Transcribe the entries below with complete accuracy, excluding the pictures.

------ RECORDS FOR THE TASK

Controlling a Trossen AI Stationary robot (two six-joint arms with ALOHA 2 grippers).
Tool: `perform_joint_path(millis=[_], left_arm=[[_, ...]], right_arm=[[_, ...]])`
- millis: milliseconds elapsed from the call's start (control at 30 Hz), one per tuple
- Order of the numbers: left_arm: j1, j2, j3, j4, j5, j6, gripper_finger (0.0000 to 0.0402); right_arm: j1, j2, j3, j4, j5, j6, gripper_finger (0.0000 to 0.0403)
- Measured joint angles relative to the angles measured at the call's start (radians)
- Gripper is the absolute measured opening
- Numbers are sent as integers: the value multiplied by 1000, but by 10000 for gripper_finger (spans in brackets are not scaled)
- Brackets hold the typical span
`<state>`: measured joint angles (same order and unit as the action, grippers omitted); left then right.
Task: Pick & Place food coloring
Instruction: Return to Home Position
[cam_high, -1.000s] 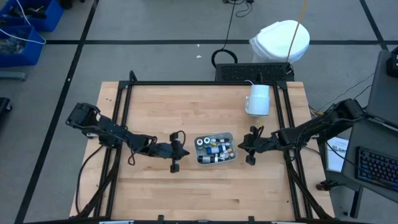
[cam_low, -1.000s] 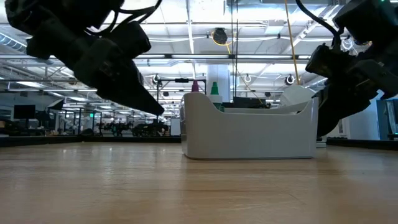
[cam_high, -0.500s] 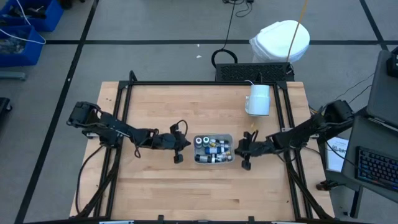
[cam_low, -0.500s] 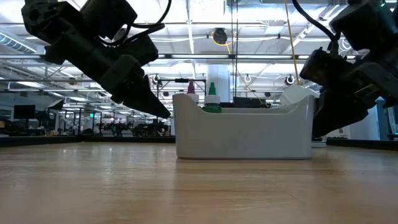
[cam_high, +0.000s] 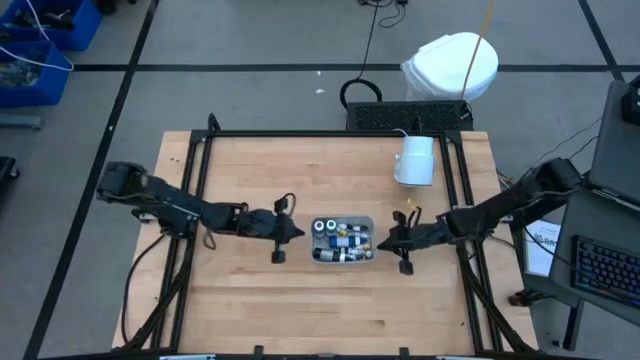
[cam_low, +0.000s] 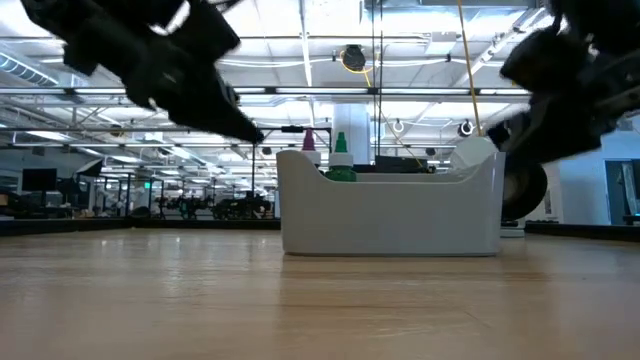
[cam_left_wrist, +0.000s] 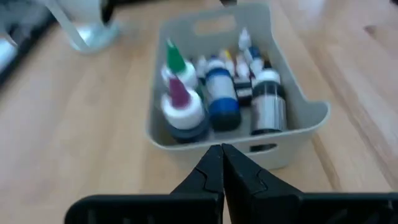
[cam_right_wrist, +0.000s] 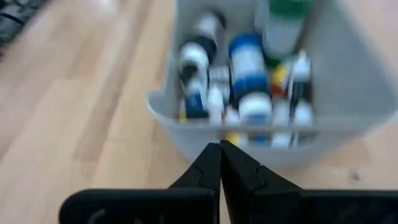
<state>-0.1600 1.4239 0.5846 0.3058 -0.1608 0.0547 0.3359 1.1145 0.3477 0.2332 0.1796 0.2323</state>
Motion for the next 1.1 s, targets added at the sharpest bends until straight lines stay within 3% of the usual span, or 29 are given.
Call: perform_joint_path(millis=[167, 400, 533, 700, 867, 1100], left_arm=[[2, -242, -66, 0, -20, 127, 3], [50, -493, -223, 109, 93, 250, 3], [79, -629, -312, 125, 112, 292, 3], [167, -734, -399, 258, 242, 338, 3], [267, -821, -402, 167, 277, 299, 3], [289, -1032, -402, -42, 318, 291, 2]], right_arm=[[-15, -185, 0, -21, -49, -203, 0], [-168, -357, -1, -66, -183, -312, 0], [-252, -454, -36, 5, -304, -328, 0], [-390, -499, -79, 65, -375, -270, 0], [-478, -538, -115, 62, -498, -223, 0], [-470, -676, -165, 19, -449, -168, 0]])
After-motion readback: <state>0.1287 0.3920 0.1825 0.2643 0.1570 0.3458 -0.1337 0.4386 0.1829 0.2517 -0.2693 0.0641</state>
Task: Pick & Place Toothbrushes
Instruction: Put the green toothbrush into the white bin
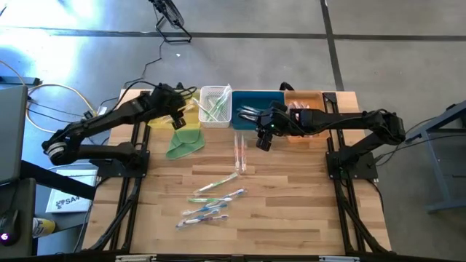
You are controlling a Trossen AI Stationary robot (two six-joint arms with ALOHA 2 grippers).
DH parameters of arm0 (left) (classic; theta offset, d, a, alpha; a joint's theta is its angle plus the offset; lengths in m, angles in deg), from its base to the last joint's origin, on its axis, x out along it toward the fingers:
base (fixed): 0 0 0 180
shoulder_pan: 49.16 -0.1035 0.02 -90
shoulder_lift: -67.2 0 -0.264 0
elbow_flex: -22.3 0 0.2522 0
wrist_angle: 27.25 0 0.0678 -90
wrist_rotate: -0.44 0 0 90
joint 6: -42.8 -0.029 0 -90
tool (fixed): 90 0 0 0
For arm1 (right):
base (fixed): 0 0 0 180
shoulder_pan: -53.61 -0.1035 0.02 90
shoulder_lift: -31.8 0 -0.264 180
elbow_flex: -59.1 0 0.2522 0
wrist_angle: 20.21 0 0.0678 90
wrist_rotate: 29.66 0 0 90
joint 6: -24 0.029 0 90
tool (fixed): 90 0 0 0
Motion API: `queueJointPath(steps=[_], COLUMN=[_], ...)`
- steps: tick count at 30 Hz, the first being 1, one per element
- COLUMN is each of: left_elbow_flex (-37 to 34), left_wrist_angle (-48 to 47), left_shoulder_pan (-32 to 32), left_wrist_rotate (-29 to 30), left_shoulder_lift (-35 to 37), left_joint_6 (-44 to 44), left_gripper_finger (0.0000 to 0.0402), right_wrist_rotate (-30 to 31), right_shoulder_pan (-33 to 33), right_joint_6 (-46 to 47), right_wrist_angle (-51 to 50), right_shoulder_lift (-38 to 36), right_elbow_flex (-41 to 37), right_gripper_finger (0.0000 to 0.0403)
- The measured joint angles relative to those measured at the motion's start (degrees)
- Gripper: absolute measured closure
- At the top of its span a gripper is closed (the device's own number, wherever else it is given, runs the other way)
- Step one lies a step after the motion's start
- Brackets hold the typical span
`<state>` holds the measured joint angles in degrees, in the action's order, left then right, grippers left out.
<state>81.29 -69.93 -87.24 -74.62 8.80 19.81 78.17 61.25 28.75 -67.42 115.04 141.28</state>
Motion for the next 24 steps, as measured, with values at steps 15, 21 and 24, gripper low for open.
queueJointPath(steps=[15, 21, 24], left_elbow_flex=[0.0, 0.0, 0.0], left_wrist_angle=[9.96, 10.2, 12.29], left_shoulder_pan=[18.33, 25.38, 28.72], left_wrist_rotate=[-2.9, -2.91, -2.99], left_shoulder_lift=[4.41, 4.41, 4.41], left_joint_6=[-8.4, -11.33, -12.33], left_gripper_finger=[0.0226, 0.0226, 0.0226], right_wrist_rotate=[-0.24, -0.24, -0.24], right_shoulder_pan=[-0.01, -0.02, -0.02], right_joint_6=[0.02, 0.02, 0.02], right_wrist_angle=[0.0, -0.01, 0.0], right_shoulder_lift=[0.0, 0.0, 0.0], right_elbow_flex=[0.0, 0.0, 0.0], right_gripper_finger=[0.0227, 0.0227, 0.0227])
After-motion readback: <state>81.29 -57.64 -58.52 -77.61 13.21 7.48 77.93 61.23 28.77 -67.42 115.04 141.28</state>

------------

SOLVED EXERCISE:
Controlling a Trossen AI Stationary robot (two six-joint arms with ALOHA 2 grippers).
Tool: `perform_joint_path(millis=[_], left_arm=[[_, ...]], right_arm=[[_, ...]])`
- millis: milliseconds elapsed from the call's start (control at 30 Hz), one per tuple
- Order of the numbers: left_arm: j1, j2, j3, j4, j5, j6, gripper_finger (0.0000 to 0.0402); right_arm: j1, j2, j3, j4, j5, j6, gripper_finger (0.0000 to 0.0403)
- Measured joint angles relative to the angles measured at the call's start (radians)
- Gripper is the absolute measured opening
- Numbers are sent as integers: the value multiplied by 1000, but by 10000 for gripper_finger (spans in brackets are not scaled)
- Brackets hold the typical span
`<state>`: measured joint angles (same order and unit as the action, grippers omitted); left then right.
Task: Pick & Place food coloring
Instruction: Return to Home Position
[cam_high, -1.000s] 
[cam_low, -1.000s] 
[cam_high, -0.500s] 
[cam_low, -0.500s] 
[cam_high, +0.000s] 
[cam_low, +0.000s] 
[cam_left_wrist, +0.000s] 
[cam_right_wrist, +0.000s] 
<state>-0.1600 1.4239 0.5846 0.3058 -0.1608 0.0547 0.3359 1.1145 0.3477 0.2332 0.1796 0.2323</state>
Motion for the next 1.1 s, targets added at the sharpest bends until straight lines stay within 3% of the usual span, or 29 are given.
Call: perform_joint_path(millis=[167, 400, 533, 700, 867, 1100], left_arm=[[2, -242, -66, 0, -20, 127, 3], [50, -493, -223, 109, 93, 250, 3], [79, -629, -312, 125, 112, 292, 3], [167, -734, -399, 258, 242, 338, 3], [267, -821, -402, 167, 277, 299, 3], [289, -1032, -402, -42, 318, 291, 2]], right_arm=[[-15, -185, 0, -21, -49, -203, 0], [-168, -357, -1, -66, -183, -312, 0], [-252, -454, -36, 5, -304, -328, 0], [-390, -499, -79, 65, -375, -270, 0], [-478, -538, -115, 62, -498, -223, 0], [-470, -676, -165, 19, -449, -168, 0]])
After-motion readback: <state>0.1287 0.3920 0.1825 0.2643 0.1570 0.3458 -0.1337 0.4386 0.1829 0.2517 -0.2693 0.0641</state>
Task: Pick & Place Toothbrushes
Instruction: Put the green toothbrush into the white bin
You are controlling a Trossen AI Stationary robot (two six-joint arms with ALOHA 2 grippers).
DH parameters of arm0 (left) (classic; theta offset, d, a, alpha; a joint's theta is its angle plus the offset; lengths in m, angles in deg), from its base to the last joint's origin, on its axis, x out along it toward the fingers:
base (fixed): 0 0 0 180
shoulder_pan: 49.16 -0.1035 0.02 -90
shoulder_lift: -67.2 0 -0.264 0
elbow_flex: -22.3 0 0.2522 0
wrist_angle: 27.25 0 0.0678 -90
wrist_rotate: -0.44 0 0 90
joint 6: -42.8 -0.029 0 -90
tool (fixed): 90 0 0 0
For arm1 (right):
base (fixed): 0 0 0 180
shoulder_pan: -53.61 -0.1035 0.02 90
shoulder_lift: -31.8 0 -0.264 180
elbow_flex: -59.1 0 0.2522 0
wrist_angle: 20.21 0 0.0678 90
wrist_rotate: 29.66 0 0 90
joint 6: -24 0.029 0 90
tool (fixed): 90 0 0 0
Motion API: `queueJointPath(steps=[_], COLUMN=[_], ...)`
- steps: tick count at 30 Hz, the first being 1, one per element
- COLUMN is each of: left_elbow_flex (-37 to 34), left_wrist_angle (-48 to 47), left_shoulder_pan (-32 to 32), left_wrist_rotate (-29 to 30), left_shoulder_lift (-35 to 37), left_joint_6 (-44 to 44), left_gripper_finger (0.0000 to 0.0402), right_wrist_rotate (-30 to 31), right_shoulder_pan (-33 to 33), right_joint_6 (-46 to 47), right_wrist_angle (-51 to 50), right_shoulder_lift (-38 to 36), right_elbow_flex (-41 to 37), right_gripper_finger (0.0000 to 0.0403)
- The measured joint angles relative to those measured at the motion's start (degrees)
- Gripper: absolute measured closure
- At the top of its span a gripper is closed (the device's own number, wherever else it is given, runs the other way)
- Step one lies a step after the motion's start
- Brackets hold the typical span
`<state>` holds the measured joint angles in degrees, in the action's order, left then right, grippers left out.
<state>81.29 -69.93 -87.24 -74.62 8.80 19.81 78.17 61.25 28.75 -67.42 115.04 141.28</state>
Motion for the next 24 steps, as measured, with values at steps 15, 21 and 24, gripper low for open.
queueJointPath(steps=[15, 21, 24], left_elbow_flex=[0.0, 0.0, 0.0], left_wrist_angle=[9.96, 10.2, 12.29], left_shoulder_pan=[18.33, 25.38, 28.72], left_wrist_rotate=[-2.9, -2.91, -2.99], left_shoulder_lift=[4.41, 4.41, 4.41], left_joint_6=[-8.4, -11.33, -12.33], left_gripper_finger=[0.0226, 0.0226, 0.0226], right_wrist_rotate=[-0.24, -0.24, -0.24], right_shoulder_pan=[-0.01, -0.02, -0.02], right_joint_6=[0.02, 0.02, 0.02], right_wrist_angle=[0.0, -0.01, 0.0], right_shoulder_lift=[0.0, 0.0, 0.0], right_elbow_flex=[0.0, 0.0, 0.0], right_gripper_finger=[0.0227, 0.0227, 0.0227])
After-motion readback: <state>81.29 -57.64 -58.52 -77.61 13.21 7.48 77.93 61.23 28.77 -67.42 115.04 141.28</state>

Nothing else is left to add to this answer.